Chronique

Montgomery/Scemama/Sieger/Frye/Bitney

Crying Out Loud

Simon Sieger (voc, tb, cla), Rob Frye (objets, elec, ss), Olivia Scemama (b, elec, fx), JayVe Montgomery (ts, as, voc), Dan Bitney (dms)

Label / Distribution : The Bridge Sessions

Sous l’égide de Sun Ra avec quelques allusions à Pierre Kropotkine sur la pochette, le quintet issu de la session 14 de The Bridge ne prend pas le mot liberté à la légère. Toujours axé sur la rencontre transatlantique, Crying Out Loud offre un matériel assez particulier, fruit de la plongée spéléologique et parfois à courant contraire dans les archives sonores de Sun Ra à Chicago. Côté européen, on trouve dans l’orchestre le multi-instrumentiste Simon Sieger, qu’on a entendu au trombone dans l’orchestre d’Archie Shepp, mais qui fait preuve ici d’un toucher remarqué au piano, notamment sur « Get up And Walk, Spirit, Fly », ouverture roborative d’un album où la dynamique collective et sa belle entropie est au centre de tout. A ses côtés, on retrouve la remarquable bassiste Olivia Scemama, aperçue au sein de Tribalism3 et membre du Collectif 2035 ; son électricité percluse d’effets permet toutes les audaces, comme sur le cryptique « Our Spaceship is Ignored », véritable voyage temporel où les trouvailles synthétiques de Rob Frye et la batterie aux aguets de Dan Bitney sont de fameux véhicules.

Car côté étasunien, la distribution est aussi de belle facture.

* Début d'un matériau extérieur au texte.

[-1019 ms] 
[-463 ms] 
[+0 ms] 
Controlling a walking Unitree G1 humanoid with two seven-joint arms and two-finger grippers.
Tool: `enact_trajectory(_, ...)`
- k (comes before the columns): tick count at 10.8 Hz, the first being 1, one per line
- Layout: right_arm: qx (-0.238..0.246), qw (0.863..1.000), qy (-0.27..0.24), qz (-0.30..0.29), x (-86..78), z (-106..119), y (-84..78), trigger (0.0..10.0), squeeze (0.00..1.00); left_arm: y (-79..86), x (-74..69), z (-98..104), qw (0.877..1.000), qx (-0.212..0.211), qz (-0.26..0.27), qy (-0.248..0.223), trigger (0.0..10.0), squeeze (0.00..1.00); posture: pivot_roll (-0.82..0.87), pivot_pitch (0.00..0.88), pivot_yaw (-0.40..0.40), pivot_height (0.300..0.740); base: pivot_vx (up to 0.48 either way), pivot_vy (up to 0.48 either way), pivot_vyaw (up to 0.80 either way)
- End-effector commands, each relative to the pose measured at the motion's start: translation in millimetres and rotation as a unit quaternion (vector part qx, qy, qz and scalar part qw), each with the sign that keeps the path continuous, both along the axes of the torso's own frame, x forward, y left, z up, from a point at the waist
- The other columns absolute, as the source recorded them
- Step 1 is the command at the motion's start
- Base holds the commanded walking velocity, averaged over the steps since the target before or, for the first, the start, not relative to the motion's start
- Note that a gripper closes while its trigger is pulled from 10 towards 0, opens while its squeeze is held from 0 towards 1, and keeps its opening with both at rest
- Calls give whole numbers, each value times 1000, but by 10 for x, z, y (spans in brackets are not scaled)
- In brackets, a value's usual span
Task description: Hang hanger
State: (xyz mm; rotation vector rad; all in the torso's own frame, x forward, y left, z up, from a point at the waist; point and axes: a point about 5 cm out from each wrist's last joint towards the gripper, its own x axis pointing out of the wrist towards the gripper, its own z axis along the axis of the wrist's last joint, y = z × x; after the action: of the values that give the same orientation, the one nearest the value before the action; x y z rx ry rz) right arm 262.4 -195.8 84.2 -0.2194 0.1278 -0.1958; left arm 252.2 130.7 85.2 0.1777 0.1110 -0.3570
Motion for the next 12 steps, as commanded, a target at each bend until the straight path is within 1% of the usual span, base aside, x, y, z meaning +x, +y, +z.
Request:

Au centre de l’orchestre sans pourtant tirer la couverture à lui, Dan Bitney, ancien de Tortoise, ouvre tout azimut les chemins possibles. Les boussoles s’affolent, et de la spiritualité profuse de « What is God ? », témoin de l’identité d’un orchestre en construction permanente, à la puissance extatique de « Is This Your Nation ? » où brille le saxophoniste JayVe Montgomery, on perçoit que toutes les questions deviennent des directions dans lesquelles l’orchestre s’engouffre. Rob Frye est un bel architecte qui construit des châteaux comme des cabanes dans les arbres, à partir de rien : l’ombre de Sun Ra n’est ni un mirage, ni un hommage. C’est un matériel qui permet de construire son propre biotope, une ZAD musicale.

Lorsqu’ils étaient venus à Rouen à l’automne dernier, le quintet de Crying Out Loud avait déjà fait évoluer son jeu et son espace. JayVe Montgomery portait la voix, on retrouvait aussi l’approche rugueuse du saxophone que l’on peut entendre ici dans le remarquable « They Will March ». Ces musiciens se sont trouvés. Des personnalités comme Sieger et Frye, capables de multiplier les interventions et les sons comme autant de masques, sont un liant indéniable. Crying Out Loud est un objet comme on aime les trouver, protéiforme et plein de promesses.